Mobile Landing Page Examples That Converts
Mobile devices are responsible for up to 60% of all internet traffic. You also note that mobile internet experience greatly differs from the ‘desktop’ internet experience. Most landing pages designs are for computer viewing and it is no surprise that mobile conversion rates are lower.
However, if you implement a strategy to cater for mobile browsers you can achieve high conversion rates. This is regardless of the visitors’ internet access device.
Here are five examples of landing page designs that are optimized for mobile user conversion.
Mobile Landing Page: Clickable Call Button
The key to optimizing content for a specific device is to understand the features that are unique to the device you are targeting. The key difference between mobile phones and computers is that one can make phone calls (obviously) from their phone.
Therefore, the landing page that mobile visitors will be redirected to needs to have a different call to action. A clickable call button would enable an interested visitor to immediately get in touch with your business’s representatives.
In conventional landing pages the call to action redirects you to another website (or lead generation form). On mobile devices, your call to action can connect your visitors directly with your phone operators. In any form of marketing you cannot downplay the value of human interaction.
As the badger cab example above shows, you need to show your visitors the number that they are calling. This will help them to understand the cost that they will incur for the call.
Mobile Landing Page: Single Column Formatting
The average screen size for mobile phones is 5.5 inches, while for ‘regular’ laptops is between 13 and 25 inches. As the screen size of the device affects the view experience, You need to format mobile landing page with the smaller screen size .
Below is an example of a website that has a shoddy format for mobile viewership.
The text and visual objects in the iPresent website are formatted with multiple vertical columns. While this might work on a computer screen, for mobile viewership you have to zoom in and scroll both vertically and horizontally in order to view all the content.
Compare this with the degoo landing page shown below.
The Degoo landing page has been optimized for mobile viewership with one column. The only scrolling action the mobile viewer needs to take is to scroll downwards. The text is clearly legible on a smaller screen without having to scroll further.
This is the design that you should be adopt for any mobile landing page that wishes to convert its visitors into valuable clients.

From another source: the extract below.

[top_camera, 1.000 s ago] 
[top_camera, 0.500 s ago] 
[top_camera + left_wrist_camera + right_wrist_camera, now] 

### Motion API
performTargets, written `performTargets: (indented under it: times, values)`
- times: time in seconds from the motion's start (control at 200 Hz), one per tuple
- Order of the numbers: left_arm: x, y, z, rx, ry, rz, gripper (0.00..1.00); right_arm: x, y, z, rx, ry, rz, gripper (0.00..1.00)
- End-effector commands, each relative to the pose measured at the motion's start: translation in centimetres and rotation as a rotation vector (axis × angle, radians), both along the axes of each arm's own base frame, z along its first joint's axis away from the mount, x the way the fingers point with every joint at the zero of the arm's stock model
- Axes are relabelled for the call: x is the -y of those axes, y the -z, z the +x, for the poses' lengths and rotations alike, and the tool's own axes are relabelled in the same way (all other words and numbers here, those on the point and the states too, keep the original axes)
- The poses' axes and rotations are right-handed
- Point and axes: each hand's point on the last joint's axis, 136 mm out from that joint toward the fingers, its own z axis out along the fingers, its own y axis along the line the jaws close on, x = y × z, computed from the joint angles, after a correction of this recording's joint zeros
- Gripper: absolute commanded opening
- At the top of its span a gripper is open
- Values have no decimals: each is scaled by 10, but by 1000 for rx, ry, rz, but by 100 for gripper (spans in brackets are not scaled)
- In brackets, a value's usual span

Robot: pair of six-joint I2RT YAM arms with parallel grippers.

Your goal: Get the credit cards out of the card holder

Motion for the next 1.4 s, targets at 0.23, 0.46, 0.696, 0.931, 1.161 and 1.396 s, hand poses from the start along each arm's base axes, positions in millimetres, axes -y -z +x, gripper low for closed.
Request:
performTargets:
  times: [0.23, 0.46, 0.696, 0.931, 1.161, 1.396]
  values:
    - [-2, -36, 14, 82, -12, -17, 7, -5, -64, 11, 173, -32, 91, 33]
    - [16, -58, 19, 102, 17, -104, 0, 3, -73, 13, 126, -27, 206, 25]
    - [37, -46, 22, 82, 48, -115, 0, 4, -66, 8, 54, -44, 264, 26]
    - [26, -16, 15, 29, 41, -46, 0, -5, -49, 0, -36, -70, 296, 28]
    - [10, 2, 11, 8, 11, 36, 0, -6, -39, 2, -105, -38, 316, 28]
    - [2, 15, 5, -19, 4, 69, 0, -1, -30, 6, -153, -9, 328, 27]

Mobile Landing Page: Light Weight Pages
Mobile internet connectivity is not as dependable, in terms of speed, as household/office computer connections. With the slower speeds, you should ensure that your mobile version of the landing page is as lightweight as possible to reduce loading times.
Avoid unnecessary images and auto loading videos in a mobile lading page to minimize the load times.
Minimal and Concise Content
The purpose of the landing page is to convince your visitors that they need to do business with you. It is therefore tempting to use a lot of content in order to persuade your visitors to respond to your call to action.
However, the small mobile phone screen limits the amount of content that you can present in a mobile landing page. Rather than having a lot of content, that will require the visitor to scroll through, the mobile landing page should aim for impact rather than quantity.
Use powerful key words that will resonate with your intended viewer rather than multiple pages of content. Market research will enable you to find the key words that work well with your audience. Too much content can be overwhelming for the mobile user, and might lead to a higher bounce rate.
Mobile Landing Page: Touch Interface friendly
Save for a few models today’s mobile devices rely on the touch screen interface to interact with websites. Therefore, you have to optimize the call to action button(s), scroll bars and other clickable content for the touch screen experience.
The geek squad site above is a good example of how to format your buttons. A user needs to be able to click on your buttons with their fingers without having to zoom in. If a user cannot interact effortlessly with your landing page, they will not respond to your call to action out of frustration.
In conclusion, the design phase of the landing page needs to recognize the difference between the experiences of visitors accessing the page through computers and those doing so via mobile devices.
By factoring in the small screen size of mobile devices, you can increase the conversion rate from mobile visitors to your landing page.